Roles and Managerial Types
As well as offering ten roles, Mintzberg groups managerial jobs into eight basic
types:
- contact manager (figure-head and liaison)
- political manager (spokesman and negotiator)
- entrepreneur (initiator.changer and negotiator)
- insider (resource allocator)
- real-time manager (disturbance handler)
- expert manager (monitor and spokesman)
- new manager (liaison and monitor)
- team manager (leader role)
Contingent factors
He takes a neutral view of the managerial role (ignores matters of ownership and power) and suggests that contingency factors (the law of the situation) explain variations in the content/characteristics of managerial work. Contingent factors include:
- environmental matters (the location, community, industry, weather).
- job factors (hierarchical level, functions and degree of supervision)

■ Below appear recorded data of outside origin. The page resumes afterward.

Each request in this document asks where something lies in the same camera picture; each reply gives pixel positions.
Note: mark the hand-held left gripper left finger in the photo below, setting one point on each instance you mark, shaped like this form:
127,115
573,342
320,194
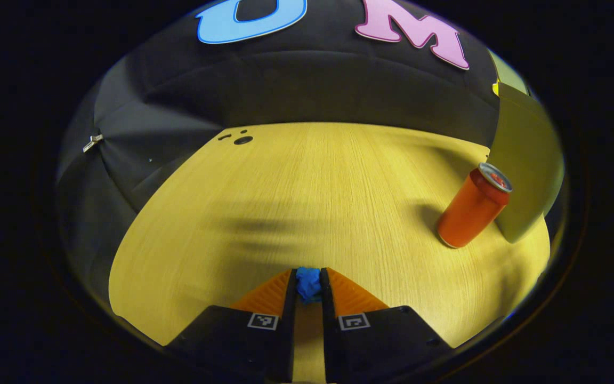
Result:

- person variables (personality and style).
- situational variables (including technological and time-related factorss).
Mintzberg suggests that job level and functions that are supervised are the contibutors - more than anything else - to variation in the manager's work.
Turbulence (competition, rate of change, growth, pressure to produce) forces managers to spend more time in informal and verbal communication - varied, fragmented with action being an imperative.
Sectoral differences
He suggested differences between
- public and private sector top managers. The former spent more time in formal activity (eg scheduled meetings) and meeting stakeholders than managers of private firms.
- In service industries top managers spent more time in liaison roles than production managers.
- top managers of larger organisations spend more time in formal communication (memos, scheduled meetings). Correspondence is more developed. Brief, fragmented activities are fewer and external contacts and duties (ceremony, external board membership) increase.
With little operational involvement, opportunities walking the job and helping subordinates is lessened
- managers of small firms spend more
time on specialist roles and as substitute operators.
The higher the level, the more unstructured, unspecialised and long-range job issues are (complex, intertwined and extended in time). Lower job levels are
- more informal with less figurehead time.
- Junior managers can maintain steadier work
loads and give more time to 'doing' - disturbance handling and negotiating. They focus on current and specific issues.
Line managers specialise in the information they process and spend much contact time with a related 'clique'.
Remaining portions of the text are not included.